(WHAT IS EXPECTED):
Set down exactly the lines of the listing below, please, beginning with the first and ending with the line that holds "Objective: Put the".

(DATA):
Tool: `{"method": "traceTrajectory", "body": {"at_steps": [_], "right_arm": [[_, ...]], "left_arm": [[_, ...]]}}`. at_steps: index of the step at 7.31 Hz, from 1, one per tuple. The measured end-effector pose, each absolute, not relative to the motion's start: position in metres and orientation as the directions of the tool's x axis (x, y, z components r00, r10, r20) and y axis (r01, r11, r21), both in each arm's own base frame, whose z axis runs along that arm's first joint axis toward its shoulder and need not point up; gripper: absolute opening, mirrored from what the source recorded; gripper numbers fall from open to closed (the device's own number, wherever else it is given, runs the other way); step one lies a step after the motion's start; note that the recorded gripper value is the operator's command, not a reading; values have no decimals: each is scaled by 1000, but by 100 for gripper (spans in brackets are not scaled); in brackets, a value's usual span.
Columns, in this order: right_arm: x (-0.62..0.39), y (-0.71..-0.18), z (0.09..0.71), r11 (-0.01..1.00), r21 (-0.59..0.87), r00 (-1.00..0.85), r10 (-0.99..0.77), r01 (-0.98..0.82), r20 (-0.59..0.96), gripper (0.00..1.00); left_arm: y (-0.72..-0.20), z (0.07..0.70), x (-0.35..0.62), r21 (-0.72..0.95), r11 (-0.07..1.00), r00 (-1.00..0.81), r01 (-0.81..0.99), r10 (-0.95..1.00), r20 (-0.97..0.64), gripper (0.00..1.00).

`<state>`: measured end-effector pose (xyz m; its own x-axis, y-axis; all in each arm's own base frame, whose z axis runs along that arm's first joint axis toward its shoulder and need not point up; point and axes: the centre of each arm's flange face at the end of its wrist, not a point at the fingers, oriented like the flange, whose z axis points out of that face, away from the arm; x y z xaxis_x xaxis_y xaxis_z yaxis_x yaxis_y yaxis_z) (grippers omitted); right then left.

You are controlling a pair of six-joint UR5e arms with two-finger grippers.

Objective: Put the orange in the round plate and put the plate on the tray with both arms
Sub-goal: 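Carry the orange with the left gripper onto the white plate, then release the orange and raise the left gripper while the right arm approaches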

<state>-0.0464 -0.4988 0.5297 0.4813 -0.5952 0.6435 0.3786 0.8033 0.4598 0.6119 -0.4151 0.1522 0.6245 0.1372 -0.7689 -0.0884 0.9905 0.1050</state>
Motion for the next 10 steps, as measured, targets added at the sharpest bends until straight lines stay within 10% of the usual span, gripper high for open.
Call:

(EXPECTED ANSWER):
Tool: `{"method": "traceTrajectory", "body": {"at_steps": [_], "right_arm": [[_, ...]], "left_arm": [[_, ...]]}}`. at_steps: index of the step at 7.31 Hz, from 1, one per tuple. The measured end-effector pose, each absolute, not relative to the motion's start: position in metres and orientation as the directions of the tool's x axis (x, y, z components r00, r10, r20) and y axis (r01, r11, r21), both in each arm's own base frame, whose z axis runs along that arm's first joint axis toward its shoulder and need not point up; gripper: absolute opening, mirrored from what the source recorded; gripper numbers fall from open to closed (the device's own number, wherever else it is given, runs the other way); step one lies a step after the motion's start; note that the recorded gripper value is the operator's command, not a reading; values have no decimals: each is scaled by 1000, but by 100 for gripper (spans in brackets are not scaled); in brackets, a value's usual span.
Columns, in this order: right_arm: x (-0.62..0.39), y (-0.71..-0.18), z (0.09..0.71), r11 (-0.01..1.00), r21 (-0.59..0.87), r00 (-1.00..0.85), r10 (-0.99..0.77), r01 (-0.98..0.82), r20 (-0.59..0.96), gripper (0.00..1.00); left_arm: y (-0.72..-0.20), z (0.07..0.70), x (-0.35..0.62), r21 (-0.72..0.95), r11 (-0.07..1.00), r00 (-1.00..0.81), r01 (-0.81..0.99), r10 (-0.95..1.00), r20 (-0.97..0.64), gripper (0.00..1.00).

`<state>`: measured end-effector pose (xyz m; its own x-axis, y-axis; all in each arm's own base frame, whose z axis runs along that arm's first joint axis toward its shoulder and need not point up; point and axes: the centre of each arm's flange face at the end of its wrist, not a point at the fingers, oriented like the flange, whose z axis points out of that face, away from the arm; x y z xaxis_x xaxis_y xaxis_z yaxis_x yaxis_y yaxis_z) (grippers omitted); right then left.

You are controlling a pair of six-joint UR5e arms with two-finger grippers.

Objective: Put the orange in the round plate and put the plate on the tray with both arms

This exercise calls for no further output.